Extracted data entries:
----
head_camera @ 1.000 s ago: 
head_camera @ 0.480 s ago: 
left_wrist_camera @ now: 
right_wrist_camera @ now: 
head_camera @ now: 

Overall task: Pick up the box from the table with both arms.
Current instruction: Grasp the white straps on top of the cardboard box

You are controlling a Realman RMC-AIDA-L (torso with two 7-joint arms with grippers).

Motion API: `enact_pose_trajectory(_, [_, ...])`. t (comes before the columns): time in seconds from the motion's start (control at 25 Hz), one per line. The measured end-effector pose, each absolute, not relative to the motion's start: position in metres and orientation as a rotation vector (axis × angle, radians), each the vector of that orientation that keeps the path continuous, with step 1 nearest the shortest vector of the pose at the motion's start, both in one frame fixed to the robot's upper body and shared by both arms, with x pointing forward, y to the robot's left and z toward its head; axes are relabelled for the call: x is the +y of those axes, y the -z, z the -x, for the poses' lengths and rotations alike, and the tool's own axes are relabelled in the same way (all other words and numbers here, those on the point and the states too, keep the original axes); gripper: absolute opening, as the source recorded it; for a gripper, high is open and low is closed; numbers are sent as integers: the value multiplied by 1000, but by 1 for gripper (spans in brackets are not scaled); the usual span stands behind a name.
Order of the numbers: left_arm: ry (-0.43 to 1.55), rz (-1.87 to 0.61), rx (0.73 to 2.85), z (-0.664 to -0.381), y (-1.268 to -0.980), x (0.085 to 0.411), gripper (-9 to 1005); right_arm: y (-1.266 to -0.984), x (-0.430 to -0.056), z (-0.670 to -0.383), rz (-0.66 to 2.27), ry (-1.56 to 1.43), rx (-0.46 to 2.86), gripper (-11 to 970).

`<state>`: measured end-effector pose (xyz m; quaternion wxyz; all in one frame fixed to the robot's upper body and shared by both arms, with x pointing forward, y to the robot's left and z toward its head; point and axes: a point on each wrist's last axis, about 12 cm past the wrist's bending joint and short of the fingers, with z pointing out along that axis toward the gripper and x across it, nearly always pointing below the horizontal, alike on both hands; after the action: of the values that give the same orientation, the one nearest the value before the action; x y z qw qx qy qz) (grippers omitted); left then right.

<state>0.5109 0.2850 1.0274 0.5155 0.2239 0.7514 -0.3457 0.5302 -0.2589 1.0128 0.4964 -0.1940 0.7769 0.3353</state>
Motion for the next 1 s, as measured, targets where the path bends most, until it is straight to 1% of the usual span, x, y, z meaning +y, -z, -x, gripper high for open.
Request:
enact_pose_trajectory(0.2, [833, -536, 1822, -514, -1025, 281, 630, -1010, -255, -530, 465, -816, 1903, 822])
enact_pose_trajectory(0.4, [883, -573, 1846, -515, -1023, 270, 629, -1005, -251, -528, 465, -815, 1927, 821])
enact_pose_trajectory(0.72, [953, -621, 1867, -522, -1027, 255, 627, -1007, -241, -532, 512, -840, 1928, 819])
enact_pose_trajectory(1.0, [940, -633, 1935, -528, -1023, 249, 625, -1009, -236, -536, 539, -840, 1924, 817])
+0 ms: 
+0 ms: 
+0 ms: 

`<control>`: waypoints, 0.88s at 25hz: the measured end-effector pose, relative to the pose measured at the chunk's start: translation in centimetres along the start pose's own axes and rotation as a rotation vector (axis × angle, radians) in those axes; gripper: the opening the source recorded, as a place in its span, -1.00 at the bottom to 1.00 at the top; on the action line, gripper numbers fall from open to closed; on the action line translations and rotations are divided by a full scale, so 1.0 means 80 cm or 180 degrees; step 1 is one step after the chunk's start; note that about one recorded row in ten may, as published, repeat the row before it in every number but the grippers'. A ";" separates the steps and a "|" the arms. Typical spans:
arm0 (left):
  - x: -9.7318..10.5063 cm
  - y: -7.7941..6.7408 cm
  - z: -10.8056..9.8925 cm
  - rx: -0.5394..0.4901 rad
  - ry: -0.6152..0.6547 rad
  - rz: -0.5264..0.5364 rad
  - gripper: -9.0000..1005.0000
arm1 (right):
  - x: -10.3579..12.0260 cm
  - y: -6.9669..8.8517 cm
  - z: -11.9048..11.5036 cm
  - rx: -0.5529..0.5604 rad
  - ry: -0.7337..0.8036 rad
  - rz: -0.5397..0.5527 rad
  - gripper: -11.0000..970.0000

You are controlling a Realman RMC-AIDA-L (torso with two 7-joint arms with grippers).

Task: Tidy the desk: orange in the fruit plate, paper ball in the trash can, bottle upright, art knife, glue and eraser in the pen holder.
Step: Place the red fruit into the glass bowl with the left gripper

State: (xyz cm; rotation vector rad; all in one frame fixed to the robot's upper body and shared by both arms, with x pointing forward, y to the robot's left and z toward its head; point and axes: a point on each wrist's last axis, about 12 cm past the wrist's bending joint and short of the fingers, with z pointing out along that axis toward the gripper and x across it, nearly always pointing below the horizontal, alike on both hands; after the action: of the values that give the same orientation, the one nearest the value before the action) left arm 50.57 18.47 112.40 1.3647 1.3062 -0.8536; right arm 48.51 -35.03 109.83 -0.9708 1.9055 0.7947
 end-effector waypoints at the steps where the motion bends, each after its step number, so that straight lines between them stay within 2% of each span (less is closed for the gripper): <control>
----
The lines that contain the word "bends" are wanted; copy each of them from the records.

Motion for the next 1 s, as measured, targets where the path bends most, until it is straight to 1% of the usual span, x, y, z meaning +y, -z, -x, gripper high for open.
 end-effector waypoints at the steps where the motion bends, each after its step number, so that straight lines between them stay within 2% of each span (less is closed for the gripper): <control>

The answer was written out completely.